The operation of the apparatus shown in FIG. 1 at this time is the same as that shown in FIG. The operation of the apparatus shown in FIG. 1 during a power outage will be explained.

During a power outage, the conversion switching circuit 8 switches the power outage AC-DC converter control circuit 82 to the power monitoring auxiliary relay 8. Contact N
The transistor drive circuit 8 is connected to the power supply via PX.
．． controls the transistors of the AC-DC converter 2' so that the AC-DC converter 2' operates as a DC-AC inverter.

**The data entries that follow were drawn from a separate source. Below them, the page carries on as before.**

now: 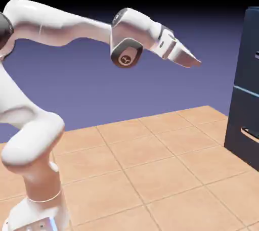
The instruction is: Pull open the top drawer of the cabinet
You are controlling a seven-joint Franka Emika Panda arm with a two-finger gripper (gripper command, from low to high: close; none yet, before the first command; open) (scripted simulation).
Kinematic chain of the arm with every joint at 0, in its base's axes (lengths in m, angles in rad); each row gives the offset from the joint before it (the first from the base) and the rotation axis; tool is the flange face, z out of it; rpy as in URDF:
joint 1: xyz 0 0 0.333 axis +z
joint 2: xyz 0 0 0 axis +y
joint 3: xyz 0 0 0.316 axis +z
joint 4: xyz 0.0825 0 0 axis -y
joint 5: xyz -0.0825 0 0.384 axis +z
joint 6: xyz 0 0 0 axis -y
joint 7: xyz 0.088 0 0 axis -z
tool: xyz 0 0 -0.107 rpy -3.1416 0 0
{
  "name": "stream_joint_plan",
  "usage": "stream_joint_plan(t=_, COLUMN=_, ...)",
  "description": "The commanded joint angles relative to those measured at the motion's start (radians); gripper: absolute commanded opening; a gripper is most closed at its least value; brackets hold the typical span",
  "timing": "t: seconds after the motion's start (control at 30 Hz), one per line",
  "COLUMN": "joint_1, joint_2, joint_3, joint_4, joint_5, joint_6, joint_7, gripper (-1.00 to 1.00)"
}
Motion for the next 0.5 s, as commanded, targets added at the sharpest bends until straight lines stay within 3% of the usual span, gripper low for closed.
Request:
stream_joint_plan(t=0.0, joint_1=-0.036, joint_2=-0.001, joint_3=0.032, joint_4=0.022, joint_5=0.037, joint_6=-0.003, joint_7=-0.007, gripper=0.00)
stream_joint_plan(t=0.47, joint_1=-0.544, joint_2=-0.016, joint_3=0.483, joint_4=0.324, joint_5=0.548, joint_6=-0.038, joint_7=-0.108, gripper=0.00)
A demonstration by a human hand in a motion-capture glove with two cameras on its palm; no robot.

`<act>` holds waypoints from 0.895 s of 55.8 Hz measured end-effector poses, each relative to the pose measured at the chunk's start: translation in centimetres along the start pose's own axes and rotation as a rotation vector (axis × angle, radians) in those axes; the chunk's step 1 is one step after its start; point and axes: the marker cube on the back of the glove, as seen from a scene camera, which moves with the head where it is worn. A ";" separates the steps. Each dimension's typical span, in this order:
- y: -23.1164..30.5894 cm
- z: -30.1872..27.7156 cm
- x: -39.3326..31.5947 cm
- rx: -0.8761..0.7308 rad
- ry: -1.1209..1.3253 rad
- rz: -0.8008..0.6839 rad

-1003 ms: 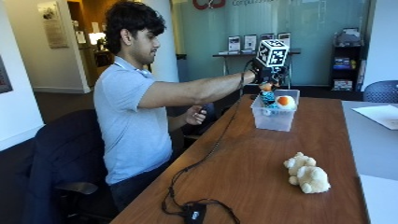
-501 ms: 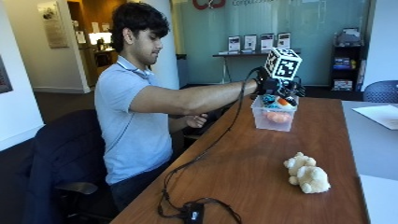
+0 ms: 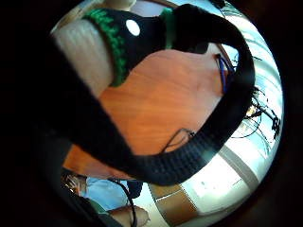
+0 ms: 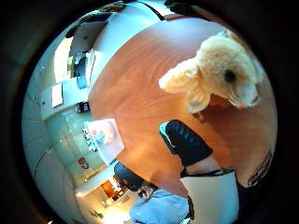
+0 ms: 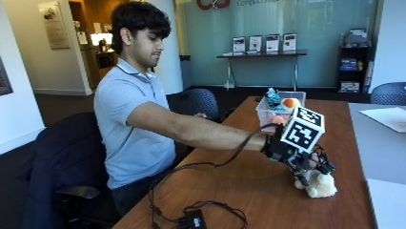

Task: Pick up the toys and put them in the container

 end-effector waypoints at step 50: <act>14.6 -14.2 -24.8 0.419 -0.295 -0.744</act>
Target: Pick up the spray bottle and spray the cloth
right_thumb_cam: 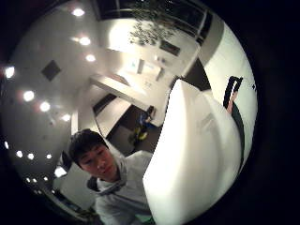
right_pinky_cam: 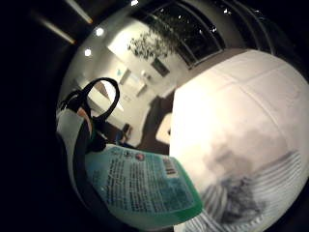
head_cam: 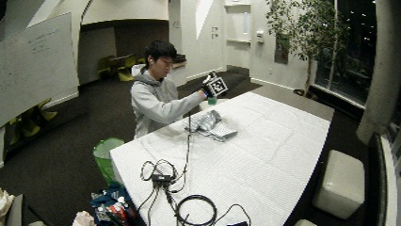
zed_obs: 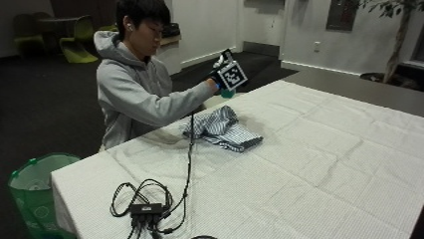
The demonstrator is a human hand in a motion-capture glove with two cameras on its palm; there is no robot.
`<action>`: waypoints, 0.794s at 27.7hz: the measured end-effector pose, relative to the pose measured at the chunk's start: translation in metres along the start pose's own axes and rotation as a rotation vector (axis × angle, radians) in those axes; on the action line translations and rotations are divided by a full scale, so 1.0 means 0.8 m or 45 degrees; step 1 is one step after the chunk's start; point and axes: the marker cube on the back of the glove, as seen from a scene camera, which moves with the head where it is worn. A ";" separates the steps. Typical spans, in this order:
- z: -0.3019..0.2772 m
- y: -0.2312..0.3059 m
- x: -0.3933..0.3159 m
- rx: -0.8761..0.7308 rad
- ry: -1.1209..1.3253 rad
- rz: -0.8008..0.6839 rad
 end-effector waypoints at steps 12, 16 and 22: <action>0.096 -0.048 0.155 0.386 -0.012 0.043; 0.126 -0.047 0.182 0.250 0.024 0.075; 0.129 -0.040 0.193 0.037 0.119 0.155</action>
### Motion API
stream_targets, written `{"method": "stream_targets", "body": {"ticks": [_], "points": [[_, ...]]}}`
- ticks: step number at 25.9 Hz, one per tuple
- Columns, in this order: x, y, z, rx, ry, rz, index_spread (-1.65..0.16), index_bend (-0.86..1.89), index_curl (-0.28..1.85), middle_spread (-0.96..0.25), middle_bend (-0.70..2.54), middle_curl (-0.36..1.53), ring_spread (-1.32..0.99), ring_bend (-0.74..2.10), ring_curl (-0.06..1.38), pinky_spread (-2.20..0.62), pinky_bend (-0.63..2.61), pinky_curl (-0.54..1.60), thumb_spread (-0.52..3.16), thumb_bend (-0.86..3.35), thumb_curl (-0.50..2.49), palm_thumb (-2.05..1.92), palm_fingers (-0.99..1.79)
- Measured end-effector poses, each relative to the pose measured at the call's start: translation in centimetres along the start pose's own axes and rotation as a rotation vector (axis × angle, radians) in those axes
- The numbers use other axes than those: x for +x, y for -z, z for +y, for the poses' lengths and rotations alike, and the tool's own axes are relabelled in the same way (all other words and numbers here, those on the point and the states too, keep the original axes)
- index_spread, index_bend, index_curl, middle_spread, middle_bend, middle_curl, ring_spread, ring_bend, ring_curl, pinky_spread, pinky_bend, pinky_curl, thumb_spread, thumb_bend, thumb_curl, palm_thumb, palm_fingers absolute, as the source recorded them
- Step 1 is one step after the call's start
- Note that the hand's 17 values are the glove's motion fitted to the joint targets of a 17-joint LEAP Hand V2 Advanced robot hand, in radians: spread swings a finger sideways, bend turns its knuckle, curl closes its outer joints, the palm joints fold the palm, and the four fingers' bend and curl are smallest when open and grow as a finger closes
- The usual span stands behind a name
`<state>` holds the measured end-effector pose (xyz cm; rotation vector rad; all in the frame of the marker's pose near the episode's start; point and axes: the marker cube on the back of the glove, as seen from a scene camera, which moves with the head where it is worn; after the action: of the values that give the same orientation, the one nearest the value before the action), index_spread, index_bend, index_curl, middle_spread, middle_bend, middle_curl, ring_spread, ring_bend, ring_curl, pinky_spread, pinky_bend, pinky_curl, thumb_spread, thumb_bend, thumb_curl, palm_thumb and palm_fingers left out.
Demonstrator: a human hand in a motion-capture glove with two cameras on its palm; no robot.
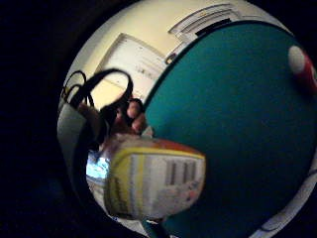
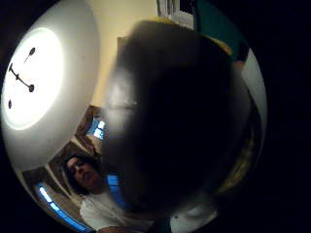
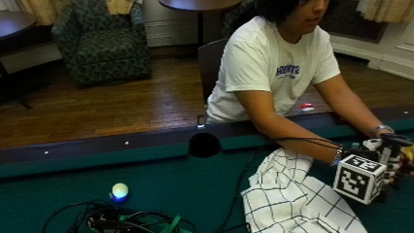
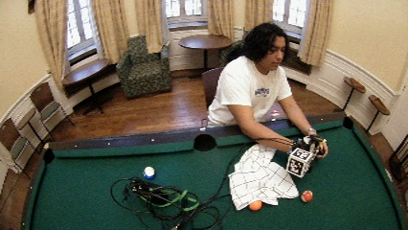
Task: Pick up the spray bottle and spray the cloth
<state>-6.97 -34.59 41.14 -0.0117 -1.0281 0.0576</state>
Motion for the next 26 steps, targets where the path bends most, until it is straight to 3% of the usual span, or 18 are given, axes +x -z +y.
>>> {"method": "stream_targets", "body": {"ticks": [3, 10, 26], "points": [[0.6, 0.5, 0.8, -0.018, -0.026, 0.04, -0.29, 0.25, 0.62, -0.19, 0.64, 0.56, -0.19, 0.68, 0.48, -0.28, 0.51, 0.43, 0.45, -0.05, 0.83, 0.88, 1.17], [0.0, 2.9, 4.0, -0.052, -0.039, 0.169, -0.36, 0.15, 0.58, -0.19, 0.28, 0.45, -0.18, 0.45, 0.44, -0.05, 0.53, 0.46, 0.75, -0.09, 0.68, 0.65, 0.48], [-2.6, 12.6, 14.2, -0.333, -0.029, 0.733, -0.43, 0.13, 0.38, -0.19, 0.19, 0.37, -0.18, 0.3, 0.33, 0.13, 0.51, 0.39, 0.92, -0.05, 0.49, 0.45, 0.37]]}}
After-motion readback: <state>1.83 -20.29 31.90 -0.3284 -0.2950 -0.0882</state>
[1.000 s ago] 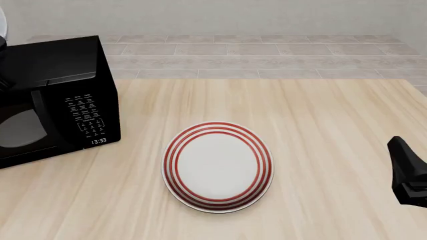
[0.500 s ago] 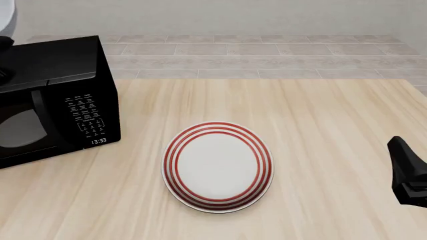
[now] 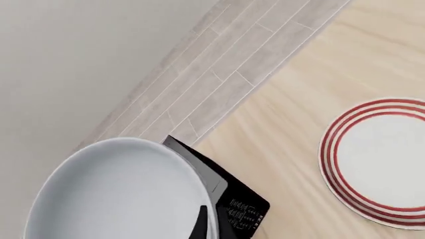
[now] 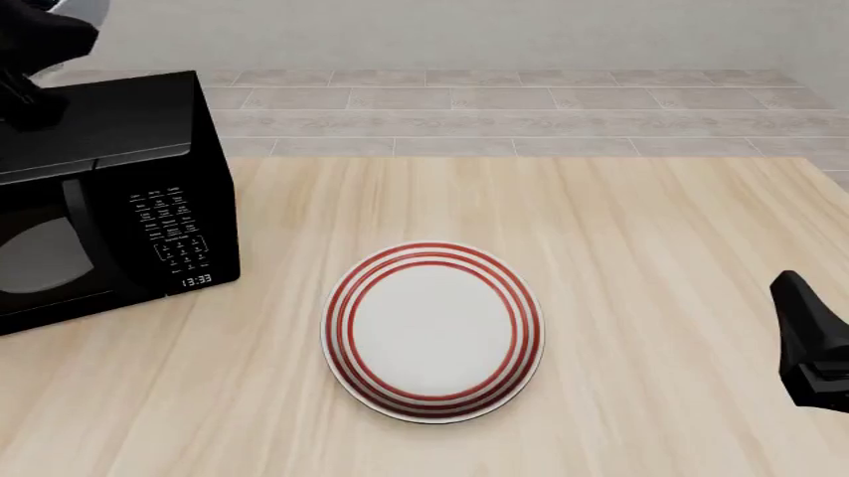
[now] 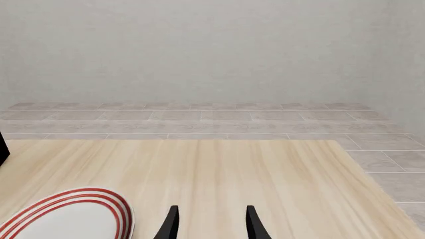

On the other hand, the battery 5 supplies power to the motor control DC-AC inverter 3 via the contact NP made during a power outage to drive the motor 4. At the same time, the battery 5 supplies direct current to the AC-DC converter 2 through the contact NP that is made during power outage, and the alternating current converted from direct current under the control of the conversion switching circuit 8 is boosted through the contact NP that is made during power outage. It is stepped up to a control voltage (200/400 volts) by the transformer 9 and supplied to the elevator control device.

Effects of the Invention As is clear from the above, the power supply device of the present invention replaces the three converters or inverters required in the conventional elevator control device with two, and operates them without interruption during both power outages and non-power outages. be able to. In this way, the rational design of the converter or inverter simplifies the configuration of the power supply device and also realizes efficient use of the converter or inverter.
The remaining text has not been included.